La aldaba
Carlos Navarro Antolín
La lluvia en Sevilla merece la fundación de una academia seria
UN amigo, husmeador de geografías urbanas, me mandó recientemente una foto con carteles que pedían la expulsión de los turistas de la ciudad. Me recordaron a aquellas pintadas de los ochenta que exigían a los yankis que se largasen a su home. En ambos gritos había y hay mucho de injusticia. Nuestras economías necesitan del turismo tanto como, durante la Guerra Fría, la defensa del sur de Europa dependía de la VI Flota (y aún hoy). Pero en los dos lemas podemos encontrar también algunas razones que conviene entender. Centrémonos en el turismo. Es evidente que el problema está en la saturación, no en el fenómeno en sí mismo. De hecho, hasta no hace mucho, el turista era visto como un ser simpático con el que uno podía ejercer un cierto paternalismo indígena.
En años de veraneo en Canarias nunca escuché una queja de los guiris, hasta que el pasado fin de semana toda España se quedó sorprendida por las manifestaciones masivas en el archipiélago contra la turistificación.

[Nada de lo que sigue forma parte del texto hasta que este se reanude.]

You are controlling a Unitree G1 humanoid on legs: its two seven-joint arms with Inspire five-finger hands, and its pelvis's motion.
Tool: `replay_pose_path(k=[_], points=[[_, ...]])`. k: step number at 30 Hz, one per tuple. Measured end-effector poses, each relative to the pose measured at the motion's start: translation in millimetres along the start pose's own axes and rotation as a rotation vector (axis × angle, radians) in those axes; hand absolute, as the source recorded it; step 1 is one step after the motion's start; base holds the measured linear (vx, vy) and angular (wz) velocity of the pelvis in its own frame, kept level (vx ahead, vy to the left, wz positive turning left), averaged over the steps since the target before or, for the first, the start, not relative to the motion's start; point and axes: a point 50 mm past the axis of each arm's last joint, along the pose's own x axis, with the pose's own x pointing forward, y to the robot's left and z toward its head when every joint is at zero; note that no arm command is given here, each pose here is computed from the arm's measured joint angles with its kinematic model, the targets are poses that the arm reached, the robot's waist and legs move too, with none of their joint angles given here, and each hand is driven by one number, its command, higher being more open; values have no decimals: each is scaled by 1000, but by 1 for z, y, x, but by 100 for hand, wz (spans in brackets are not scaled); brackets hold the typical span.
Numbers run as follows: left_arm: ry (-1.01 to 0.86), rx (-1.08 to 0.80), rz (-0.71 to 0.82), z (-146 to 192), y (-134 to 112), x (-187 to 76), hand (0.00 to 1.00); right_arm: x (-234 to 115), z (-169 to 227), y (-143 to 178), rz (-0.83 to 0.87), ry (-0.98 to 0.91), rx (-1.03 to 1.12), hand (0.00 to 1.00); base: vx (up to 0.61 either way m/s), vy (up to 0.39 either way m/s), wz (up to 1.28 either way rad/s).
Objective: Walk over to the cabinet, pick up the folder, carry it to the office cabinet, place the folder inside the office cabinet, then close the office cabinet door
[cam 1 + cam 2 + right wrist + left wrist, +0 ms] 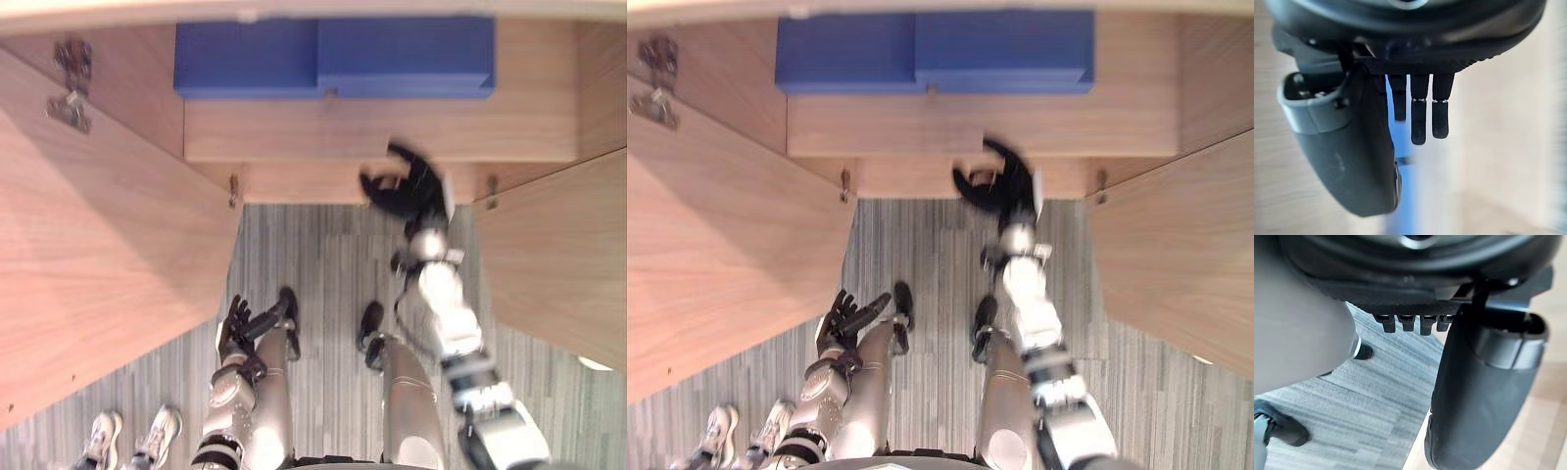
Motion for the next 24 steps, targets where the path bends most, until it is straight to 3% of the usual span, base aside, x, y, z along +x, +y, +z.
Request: replay_pose_path(k=[7, 11, 14, 18, 24], points=[[208, 140, 89, -43, 46, -19, 100, -85, -109, -47, -118, 477, -122, 100, 176, 17, -33], [245, 169, 129, -51, 61, -28, 100, -123, -141, -75, -254, 666, -108, 100, 92, 32, -37], [279, 187, 143, -57, 67, -32, 100, -144, -153, -89, -347, 755, -73, 100, 34, 27, -24], [343, 218, 156, -68, 73, -39, 100, -178, -162, -116, -591, 828, 54, 100, -16, 26, -30], [393, 224, 185, -80, 87, -54, 100, -196, -143, -164, -899, 709, 166, 100, -69, 22, -35]])
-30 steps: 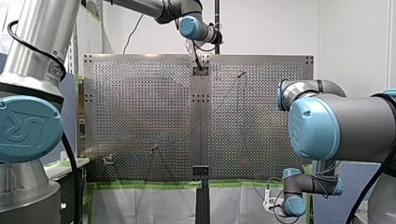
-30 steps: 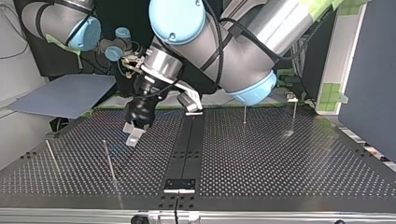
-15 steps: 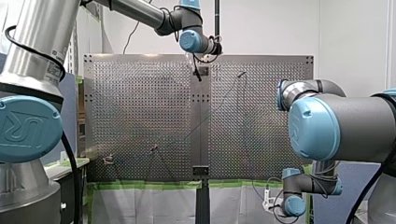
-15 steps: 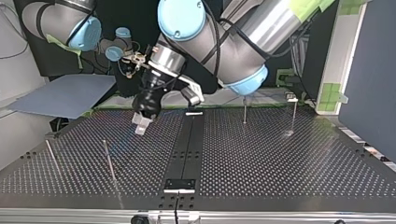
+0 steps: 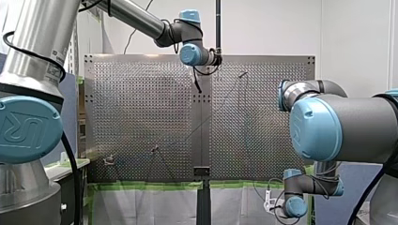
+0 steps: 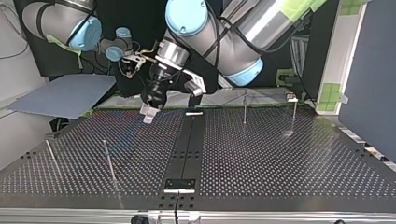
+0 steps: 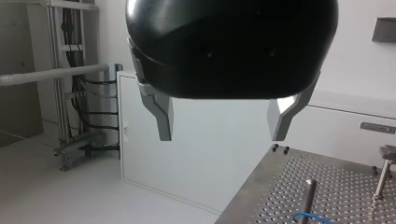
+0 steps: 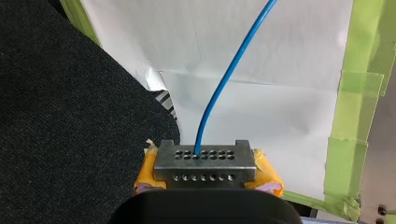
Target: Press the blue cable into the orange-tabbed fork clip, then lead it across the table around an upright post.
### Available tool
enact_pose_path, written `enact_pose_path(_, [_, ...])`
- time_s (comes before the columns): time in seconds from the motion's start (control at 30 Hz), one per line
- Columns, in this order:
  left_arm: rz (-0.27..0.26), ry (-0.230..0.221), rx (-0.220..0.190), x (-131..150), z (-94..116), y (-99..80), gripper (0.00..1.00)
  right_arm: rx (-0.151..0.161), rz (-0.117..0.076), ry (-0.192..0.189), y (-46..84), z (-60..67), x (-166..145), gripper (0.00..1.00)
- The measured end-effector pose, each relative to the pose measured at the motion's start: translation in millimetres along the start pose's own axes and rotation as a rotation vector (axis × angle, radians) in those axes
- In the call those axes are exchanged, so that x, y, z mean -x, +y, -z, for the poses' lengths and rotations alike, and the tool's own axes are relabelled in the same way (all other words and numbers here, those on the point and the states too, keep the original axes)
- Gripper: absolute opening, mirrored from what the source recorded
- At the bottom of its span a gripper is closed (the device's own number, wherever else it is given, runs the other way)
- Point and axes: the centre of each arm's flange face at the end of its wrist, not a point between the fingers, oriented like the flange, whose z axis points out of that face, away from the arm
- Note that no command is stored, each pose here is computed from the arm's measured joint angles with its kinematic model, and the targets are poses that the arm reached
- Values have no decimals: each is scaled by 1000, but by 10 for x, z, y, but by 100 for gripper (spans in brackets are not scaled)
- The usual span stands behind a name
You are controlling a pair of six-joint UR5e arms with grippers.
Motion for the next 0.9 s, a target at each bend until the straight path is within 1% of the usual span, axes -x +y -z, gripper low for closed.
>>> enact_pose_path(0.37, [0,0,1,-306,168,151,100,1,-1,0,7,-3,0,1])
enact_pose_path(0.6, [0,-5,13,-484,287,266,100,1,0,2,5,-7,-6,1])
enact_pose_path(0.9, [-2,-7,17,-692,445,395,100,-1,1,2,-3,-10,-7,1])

Yo he mamado y amo la ya desaparecida Canarias rural y agrícola, con sus plataneras y sus malpaíses; sus magos de puñal, bigotito y sombrero de fieltro; y sus doñas cargando en la cabeza las bombonas de gas, como si fuesen guineanas. Y me duele verlo todo contaminado por un turismo maleducado y tropicaloide. Pero soy consciente de la importancia que tuvo el fenómeno en aumentar el nivel de vida de unas poblaciones que vivían en una pobreza de arañas, que diría Borges. Eso sí, hasta recientemente era un turismo de hotel de playa, confinado en unas reservas que olían a after sun de coco y de la que apenas salían para hacer una fotos y comprar cacharrería electrónica. Sin embargo, ahora el turismo ha hecho metástasis, ha abandonado sus nichos de siempre y ha invadido las ciudades, condenando a los aborígenes al exilio en unas periferias cada vez más estereotipadas. No hablamos de los humildes y desposeídos que sufrieron en los 90 la gentrificación, sino de clases profesionales que son incapaces de pagar las rentas que se exigen para habitar no ya en los centros de las ciudades, sino en sus primeros anillos de expansión.
Ante esto lo habitual es clamar por un turismo de calidad, lo cual está bien siempre que tengamos en cuenta que es un eufemismo cuyo verdadero significado es “turismo rico”. Es decir, cerrar el coto solo a los pudientes y discriminar a las rentas medias y bajas. Inviable en la sociedad demopopulista actual. Además, quizás, dentro de unos años las clases altas consideren una ordinariez viajar. Yo, que soy un menesteroso con alma de rico, ya lo estimo así. Y cuando lea estas líneas estaré camino de Roma.